GI protections, or Common Names as they are known, were established by the European Union (EU) over 20 years ago to protect geographical localities and the food and beverage names associated with specific EU country regions.

One specific EU GI protection is for Asiago cheese stemming from the Italian alpine region of the Asiago plateau. It, along with many other food and beverage products, is protected from name use by other countries exporting Asiago - particularly the US. Those bans that the EU negotiated with various other countries prevents US cheese producers from using the name Asiago in exporting to the EU and is written into its trade agreements with many other countries.


In effect, the EU prevents the US from exporting accurately labeled Asiago to all other countries who sign trade agreements with the EU. One of the more notable examples was the Korea-EU trade agreement prohibiting US Asiago cheese producers from exporting to South Korea. This is a non-tariff trade barrier of significant magnitude for American producers.


So, what can be done about it?

One major initiative is the Safeguarding American Value-Added Exports Bill, what is known as the SAVE Act. (H.R. 3423.)


It would amend the Agricultural Trade Act of 1978 to define a list of common names. The lack of such a list creates an ambiguity that enables the EU and other countries to claim common names as GIs, essentially shutting American producers out of certain markets.


The SAVE Act would direct the US Secretary of Agriculture to coordinate with the US Trade Representative (USTR) to proactively negotiate with foreign trading partners to defend the use of common names.


The act is slated to be included in the next farm bill which would go a long way in protecting American food and beverage producers who have lost significant sales in global markets.
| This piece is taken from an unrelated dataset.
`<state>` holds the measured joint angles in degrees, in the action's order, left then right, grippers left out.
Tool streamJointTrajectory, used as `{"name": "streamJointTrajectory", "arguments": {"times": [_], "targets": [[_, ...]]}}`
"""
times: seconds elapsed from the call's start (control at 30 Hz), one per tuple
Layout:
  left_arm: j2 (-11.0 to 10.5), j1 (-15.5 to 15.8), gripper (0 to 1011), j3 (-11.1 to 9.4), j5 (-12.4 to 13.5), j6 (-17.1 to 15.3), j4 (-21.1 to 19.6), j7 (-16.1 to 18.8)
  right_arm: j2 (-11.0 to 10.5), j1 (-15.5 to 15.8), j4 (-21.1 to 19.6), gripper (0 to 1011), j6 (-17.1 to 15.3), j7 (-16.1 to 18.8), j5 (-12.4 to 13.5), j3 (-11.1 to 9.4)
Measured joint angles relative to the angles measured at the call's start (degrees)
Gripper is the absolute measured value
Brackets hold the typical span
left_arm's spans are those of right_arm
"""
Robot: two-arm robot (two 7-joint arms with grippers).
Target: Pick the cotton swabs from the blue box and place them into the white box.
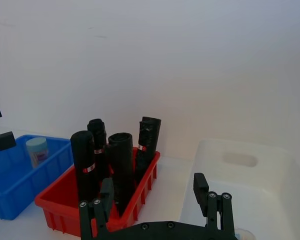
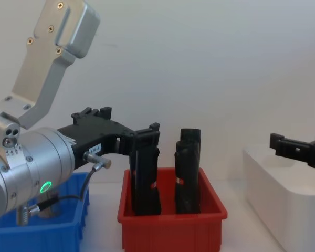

“This new emphasis on protecting common names is a much-needed step in the right direction to ensure our producers can sell their products in markets around the world,” said Jaime Castaneda, Executive Director of the Consortium for Common Food Names (CCFN). “For years, the EU has been using illegitimate GIs to boost its own producers at the expense of others, putting a tremendous political priority on giving European companies a leg up over producers in the US and other countries.”